Is going back somewhere going backwards? Is it even possible to ‘go back’ when everything - including you - has changed? What if the thing I’m trying to recreate no longer exists? Why here? Why not Ireland? Why not anywhere else? Sometimes it feels as if there’s no end to the questions I could ask.
On the way back to York, I connect my phone to the car stereo system and put on a Jimmy Nail song. I sing along loudly, overdoing it to hide the real sentiment I feel:
'Cause this is a mighty town
Built upon a solid ground
And everything they've tried so hard to kill
We will rebuild.
For this was a big river…
Mortifyingly, I feel my eyes prickle with tears. Sentimental fool. We’re still north of Washington, both sides of the A1 marked by industrial estates and retail parks. I’ve done this journey hundreds of times. In less than an hour, I know they’ll fall away way to rolling fields and farmland.
Half-term’s coming up, my husband says. We could book an Airbnb. Have a proper look around.
Yeah, I say, we could do that. Let’s.
This newsletter was inspired by two things: firstly, an upcoming online event which I’m doing THIS Friday 24 January. Join me and artists Alaa Alsaraji and Sila Sen in conversation with Daniel Regan on the theme of migration and home 12-1:30pm. I’ll be talking about All This Stuff as well as doing a short reading from Commonplace. Tickets are free - get them here.
And secondly, this wonderful personal essay by Annie MacManus on home, on Irishness, and on living in the seams. Annie’s writing always makes me think, but this piece is particularly mind-blowing. READ IT!
Thanks for being here x
I’m Laura McDonagh and I’m a second-generation Irish writer from the north-east of England.
My work explores memory, grief, social class, how place and identity intersect, being Irish in Britain, the 90s (💖) and more.
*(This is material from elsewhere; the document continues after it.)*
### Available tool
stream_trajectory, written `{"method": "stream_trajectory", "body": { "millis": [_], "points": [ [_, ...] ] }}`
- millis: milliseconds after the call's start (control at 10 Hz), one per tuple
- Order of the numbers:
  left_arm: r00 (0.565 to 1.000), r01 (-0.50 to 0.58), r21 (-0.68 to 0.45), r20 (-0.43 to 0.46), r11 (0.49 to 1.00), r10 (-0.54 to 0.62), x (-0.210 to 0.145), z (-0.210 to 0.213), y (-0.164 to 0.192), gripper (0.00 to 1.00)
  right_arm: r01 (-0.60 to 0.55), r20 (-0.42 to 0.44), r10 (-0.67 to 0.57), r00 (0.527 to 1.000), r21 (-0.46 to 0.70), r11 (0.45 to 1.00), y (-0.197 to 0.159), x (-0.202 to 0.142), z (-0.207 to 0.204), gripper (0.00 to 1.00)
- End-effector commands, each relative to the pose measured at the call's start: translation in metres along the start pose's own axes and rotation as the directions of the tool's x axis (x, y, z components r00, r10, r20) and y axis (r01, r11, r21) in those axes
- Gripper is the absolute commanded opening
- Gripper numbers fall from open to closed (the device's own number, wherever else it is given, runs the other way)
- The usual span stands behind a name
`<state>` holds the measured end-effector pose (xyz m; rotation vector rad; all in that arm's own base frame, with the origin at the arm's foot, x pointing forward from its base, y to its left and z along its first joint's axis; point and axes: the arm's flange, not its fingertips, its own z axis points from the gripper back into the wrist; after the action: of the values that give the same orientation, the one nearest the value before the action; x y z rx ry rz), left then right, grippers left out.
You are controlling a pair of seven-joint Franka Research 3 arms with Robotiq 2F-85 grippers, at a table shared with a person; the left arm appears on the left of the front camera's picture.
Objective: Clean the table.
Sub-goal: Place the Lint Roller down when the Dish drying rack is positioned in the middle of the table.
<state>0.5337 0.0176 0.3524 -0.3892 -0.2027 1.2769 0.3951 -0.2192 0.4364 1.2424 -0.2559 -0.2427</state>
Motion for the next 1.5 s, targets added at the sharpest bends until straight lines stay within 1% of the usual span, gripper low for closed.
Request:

Subscribe to my Substack ‘Guess what? Me’ and I will love you forever IDEMT.xxx
Longing. And being. Both so elusive to describe, but together so easy to understand. And yet, always and ever just out of reach for many of us.
I know, for instance, where I’m from, and where I am now, but I still have no idea where I belong. And, most probably, never will.
Thanks for this lovely piece, Laura.
It helps to see this exists. Great line whoever said that. Apart from that ego trip, thoughtful and persuasive as always. I can't wait for your memoir to be published!